YOUR OBJECTIVE: Transcribe the listing in full, word for word; pictures do not belong in the copy.

WORKING DATA:

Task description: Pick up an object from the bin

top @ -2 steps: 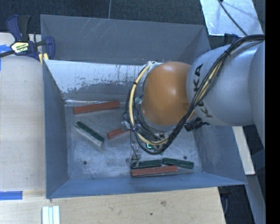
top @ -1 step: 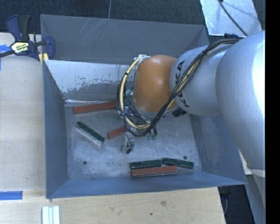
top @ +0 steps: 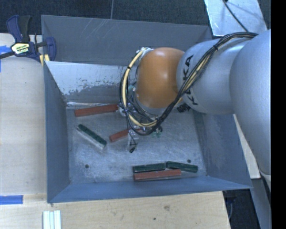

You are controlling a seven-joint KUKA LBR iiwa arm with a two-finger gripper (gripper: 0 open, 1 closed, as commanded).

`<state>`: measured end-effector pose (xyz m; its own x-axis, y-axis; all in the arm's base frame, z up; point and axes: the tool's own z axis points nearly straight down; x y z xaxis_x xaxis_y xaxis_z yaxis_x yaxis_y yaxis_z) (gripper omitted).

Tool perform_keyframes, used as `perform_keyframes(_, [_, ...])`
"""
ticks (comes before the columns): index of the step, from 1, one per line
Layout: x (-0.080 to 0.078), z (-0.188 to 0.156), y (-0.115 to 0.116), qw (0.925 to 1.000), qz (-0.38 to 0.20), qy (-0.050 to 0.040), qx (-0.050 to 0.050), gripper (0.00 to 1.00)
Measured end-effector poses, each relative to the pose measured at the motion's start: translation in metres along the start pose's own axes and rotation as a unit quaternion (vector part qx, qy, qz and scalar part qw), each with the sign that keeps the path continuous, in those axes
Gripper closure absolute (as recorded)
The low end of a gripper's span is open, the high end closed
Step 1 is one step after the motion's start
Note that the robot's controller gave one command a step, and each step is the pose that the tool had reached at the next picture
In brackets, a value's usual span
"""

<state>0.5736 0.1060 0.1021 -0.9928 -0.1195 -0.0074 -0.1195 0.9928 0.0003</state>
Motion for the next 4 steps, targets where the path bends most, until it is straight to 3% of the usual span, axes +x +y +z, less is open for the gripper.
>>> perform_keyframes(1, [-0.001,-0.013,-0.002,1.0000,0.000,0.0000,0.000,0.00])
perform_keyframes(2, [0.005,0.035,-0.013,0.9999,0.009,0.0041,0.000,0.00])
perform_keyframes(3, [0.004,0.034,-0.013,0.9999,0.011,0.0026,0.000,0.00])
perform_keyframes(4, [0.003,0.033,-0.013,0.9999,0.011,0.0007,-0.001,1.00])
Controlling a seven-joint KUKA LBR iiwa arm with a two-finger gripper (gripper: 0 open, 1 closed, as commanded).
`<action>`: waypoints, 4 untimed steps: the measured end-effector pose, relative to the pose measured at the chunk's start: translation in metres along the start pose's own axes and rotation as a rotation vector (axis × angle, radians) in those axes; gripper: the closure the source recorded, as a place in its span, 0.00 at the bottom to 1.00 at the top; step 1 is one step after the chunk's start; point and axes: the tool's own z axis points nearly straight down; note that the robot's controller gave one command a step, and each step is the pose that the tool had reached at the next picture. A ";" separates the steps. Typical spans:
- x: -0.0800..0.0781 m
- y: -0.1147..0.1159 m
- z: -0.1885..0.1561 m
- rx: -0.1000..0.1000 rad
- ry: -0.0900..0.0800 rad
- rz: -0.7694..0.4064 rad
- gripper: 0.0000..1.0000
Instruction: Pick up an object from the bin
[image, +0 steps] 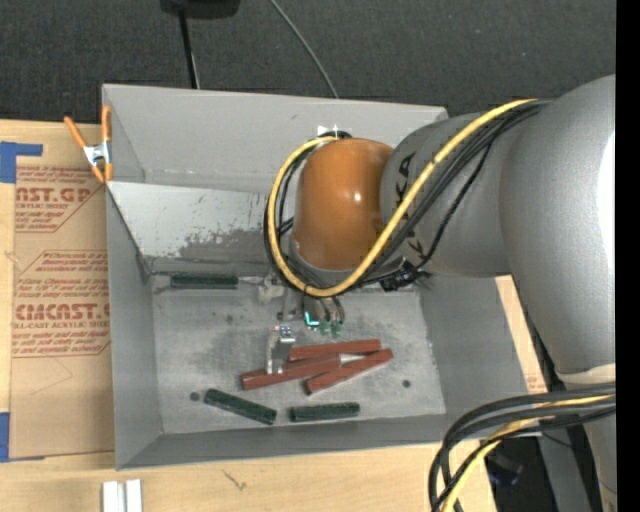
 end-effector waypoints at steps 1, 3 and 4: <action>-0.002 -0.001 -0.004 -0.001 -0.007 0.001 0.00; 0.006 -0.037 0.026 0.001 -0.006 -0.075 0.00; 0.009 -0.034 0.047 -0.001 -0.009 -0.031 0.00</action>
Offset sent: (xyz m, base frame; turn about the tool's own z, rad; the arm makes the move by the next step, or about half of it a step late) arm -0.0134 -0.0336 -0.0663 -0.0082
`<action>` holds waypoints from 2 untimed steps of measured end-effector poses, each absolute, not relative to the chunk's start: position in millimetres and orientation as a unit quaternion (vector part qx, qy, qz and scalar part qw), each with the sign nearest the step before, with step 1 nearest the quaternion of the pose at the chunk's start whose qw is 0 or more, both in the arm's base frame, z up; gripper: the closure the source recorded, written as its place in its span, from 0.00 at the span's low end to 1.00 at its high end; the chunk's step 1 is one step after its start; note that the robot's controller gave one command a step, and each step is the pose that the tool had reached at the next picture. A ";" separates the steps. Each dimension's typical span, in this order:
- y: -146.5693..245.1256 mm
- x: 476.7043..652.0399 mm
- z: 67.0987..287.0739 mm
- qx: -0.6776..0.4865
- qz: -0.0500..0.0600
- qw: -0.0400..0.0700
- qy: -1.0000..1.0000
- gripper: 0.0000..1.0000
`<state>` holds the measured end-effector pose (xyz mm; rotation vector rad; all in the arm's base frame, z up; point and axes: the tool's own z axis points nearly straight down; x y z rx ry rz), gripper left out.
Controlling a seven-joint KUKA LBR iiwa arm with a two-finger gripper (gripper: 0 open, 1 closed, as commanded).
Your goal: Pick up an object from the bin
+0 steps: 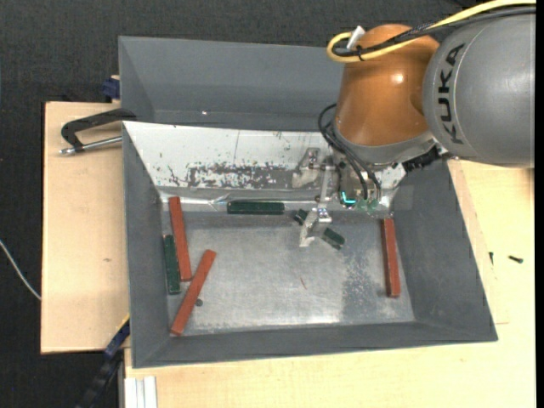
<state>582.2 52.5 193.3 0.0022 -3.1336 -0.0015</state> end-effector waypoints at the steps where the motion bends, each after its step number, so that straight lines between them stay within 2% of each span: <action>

SOLVED PROBLEM:
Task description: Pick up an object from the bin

top @ -2 steps: 
top @ -1 step: 
top @ +0 steps: 

You are controlling a seven-joint KUKA LBR iiwa arm with a two-finger gripper (gripper: 0 open, 1 closed, as commanded).

`<state>`: measured end-effector pose (xyz m; its own x-axis, y-axis; all in the arm's base frame, z up; point and axes: the tool's own z axis points nearly straight down; x y z xaxis_x xaxis_y xaxis_z yaxis_x yaxis_y yaxis_z) (gripper omitted).

Tool perform_keyframes, used as `perform_keyframes(_, [_, ...])`
"""
ticks (comes before the columns): index of the step, from 1, one per line
Layout: x (-0.080 to 0.078), z (-0.188 to 0.156), y (-0.115 to 0.116), qw (0.925 to 1.000), qz (-0.38 to 0.20), qy (-0.050 to 0.040), qx (-0.050 to 0.050), gripper (0.00 to 1.00)
Measured end-effector poses, each relative to the pose measured at the motion's start: translation in metres along the start pose's own axes and rotation as a unit quaternion (vector part qx, qy, qz and scalar part qw), each with the sign that keeps the path continuous, in those axes
Gripper closure absolute (as recorded)
The low end of a gripper's span is open, the high end closed
Step 1 is one step after the motion's start
Note that the robot's controller gave one command a step, and each step is the pose that the tool had reached at the next picture
In brackets, a value's usual span
"""

<state>0.5736 0.1060 0.1021 -0.9928 -0.1195 -0.0074 -0.1195 0.9928 0.0003</state>
Motion for the next 4 steps, targets where the path bends most, until it is straight to 3% of the usual span, axes +x +y +z, less is open for the gripper.
>>> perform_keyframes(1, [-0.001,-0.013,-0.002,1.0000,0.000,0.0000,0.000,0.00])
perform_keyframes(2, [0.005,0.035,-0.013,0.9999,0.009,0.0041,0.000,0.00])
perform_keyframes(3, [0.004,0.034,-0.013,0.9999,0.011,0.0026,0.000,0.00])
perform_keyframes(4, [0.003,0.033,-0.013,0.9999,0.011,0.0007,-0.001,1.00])
Controlling a seven-joint KUKA LBR iiwa arm with a two-finger gripper (gripper: 0 open, 1 closed, as commanded).
`<action>`: waypoints, 4 untimed steps: the measured end-effector pose, relative to the pose measured at the chunk's start: translation in metres along the start pose's own axes and rotation as a rotation vector (axis × angle, radians) in those axes; gripper: the closure the source recorded, as a place in its span, 0.00 at the bottom to 1.00 at the top; step 1 is one step after the chunk's start; point and axes: the tool's own z axis points nearly straight down; note that the robot's controller gave one command a step, and each step is the pose that the tool had reached at the next picture. A ";" separates the steps. Typical spans:
- x: -0.0800..0.0781 m
- y: -0.1147..0.1159 m
- z: -0.1885..0.1561 m
- rx: -0.1000..0.1000 rad
- ry: -0.0900..0.0800 rad
- rz: -0.7694..0.4064 rad
- gripper: 0.0000..1.0000
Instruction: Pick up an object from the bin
[image, +0 steps] 
 end-effector waypoints at steps 1, 3 and 4: <action>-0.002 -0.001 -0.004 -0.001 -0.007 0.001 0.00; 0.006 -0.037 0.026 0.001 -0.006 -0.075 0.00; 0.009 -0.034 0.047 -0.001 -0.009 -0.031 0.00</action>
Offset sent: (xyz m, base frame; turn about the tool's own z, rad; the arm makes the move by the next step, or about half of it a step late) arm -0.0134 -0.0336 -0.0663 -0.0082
`<action>` holds waypoints from 2 untimed steps of measured end-effector poses, each absolute, not relative to the chunk's start: position in millimetres and orientation as a unit quaternion (vector part qx, qy, qz and scalar part qw), each with the sign nearest the step before, with step 1 nearest the quaternion of the pose at the chunk's start whose qw is 0 or more, both in the arm's base frame, z up; gripper: the closure the source recorded, written as its place in its span, from 0.00 at the span's low end to 1.00 at its high end; the chunk's step 1 is one step after its start; note that the robot's controller gave one command a step, and each step is the pose that the tool had reached at the next picture. A ";" separates the steps. Each dimension's typical span, in this order:
- y: -146.5693..245.1256 mm
- x: 476.7043..652.0399 mm
- z: 67.0987..287.0739 mm
- qx: -0.6776..0.4865
- qz: -0.0500..0.0600
- qw: -0.0400..0.0700
- qy: -1.0000..1.0000
- gripper: 0.0000..1.0000
`<state>` holds the measured end-effector pose (xyz mm; rotation vector rad; all in the arm's base frame, z up; point and axes: the tool's own z axis points nearly straight down; x y z rx ry rz), gripper left out.
Controlling a seven-joint KUKA LBR iiwa arm with a two-finger gripper (gripper: 0 open, 1 closed, as commanded).
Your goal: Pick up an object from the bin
+0 steps: 
<state>582.2 52.5 193.3 0.0022 -3.1336 -0.0015</state> end-effector waypoints at the steps where the motion bends, each after its step number, so that straight lines between them stay within 2% of each span: <action>

No further work remains in this exercise.